● **What needs to be done**
Set down, exactly, every line from the top of the listing through the one holding "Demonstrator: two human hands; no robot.".

● **Given data**
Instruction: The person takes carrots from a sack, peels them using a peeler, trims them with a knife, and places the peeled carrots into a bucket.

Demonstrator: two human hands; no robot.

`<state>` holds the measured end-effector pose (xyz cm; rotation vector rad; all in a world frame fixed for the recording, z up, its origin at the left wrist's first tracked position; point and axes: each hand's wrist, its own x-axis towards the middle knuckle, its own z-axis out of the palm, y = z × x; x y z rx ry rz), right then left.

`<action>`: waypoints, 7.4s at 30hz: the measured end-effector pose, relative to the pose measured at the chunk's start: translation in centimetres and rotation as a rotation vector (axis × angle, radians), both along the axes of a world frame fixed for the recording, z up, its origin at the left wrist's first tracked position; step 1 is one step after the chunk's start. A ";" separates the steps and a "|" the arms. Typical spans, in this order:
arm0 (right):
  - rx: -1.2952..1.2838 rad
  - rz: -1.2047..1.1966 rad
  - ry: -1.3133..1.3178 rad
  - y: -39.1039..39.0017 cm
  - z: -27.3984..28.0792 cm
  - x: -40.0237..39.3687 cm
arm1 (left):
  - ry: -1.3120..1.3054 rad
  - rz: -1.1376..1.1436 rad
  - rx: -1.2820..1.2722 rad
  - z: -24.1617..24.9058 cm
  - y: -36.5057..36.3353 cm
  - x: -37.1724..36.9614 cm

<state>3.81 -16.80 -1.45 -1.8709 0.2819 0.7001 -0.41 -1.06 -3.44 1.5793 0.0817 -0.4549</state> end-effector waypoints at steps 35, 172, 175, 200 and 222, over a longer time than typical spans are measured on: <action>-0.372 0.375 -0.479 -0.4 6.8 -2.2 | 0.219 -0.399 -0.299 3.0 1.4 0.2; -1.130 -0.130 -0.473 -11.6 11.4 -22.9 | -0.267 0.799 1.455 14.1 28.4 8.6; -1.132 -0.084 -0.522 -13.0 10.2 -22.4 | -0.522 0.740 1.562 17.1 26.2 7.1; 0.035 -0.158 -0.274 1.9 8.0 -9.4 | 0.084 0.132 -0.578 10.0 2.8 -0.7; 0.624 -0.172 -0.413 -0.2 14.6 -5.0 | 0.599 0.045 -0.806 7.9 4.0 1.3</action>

● **Reply**
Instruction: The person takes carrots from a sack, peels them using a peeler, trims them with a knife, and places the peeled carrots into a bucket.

Demonstrator: two human hands; no robot.

With the answer given, the exercise is complete.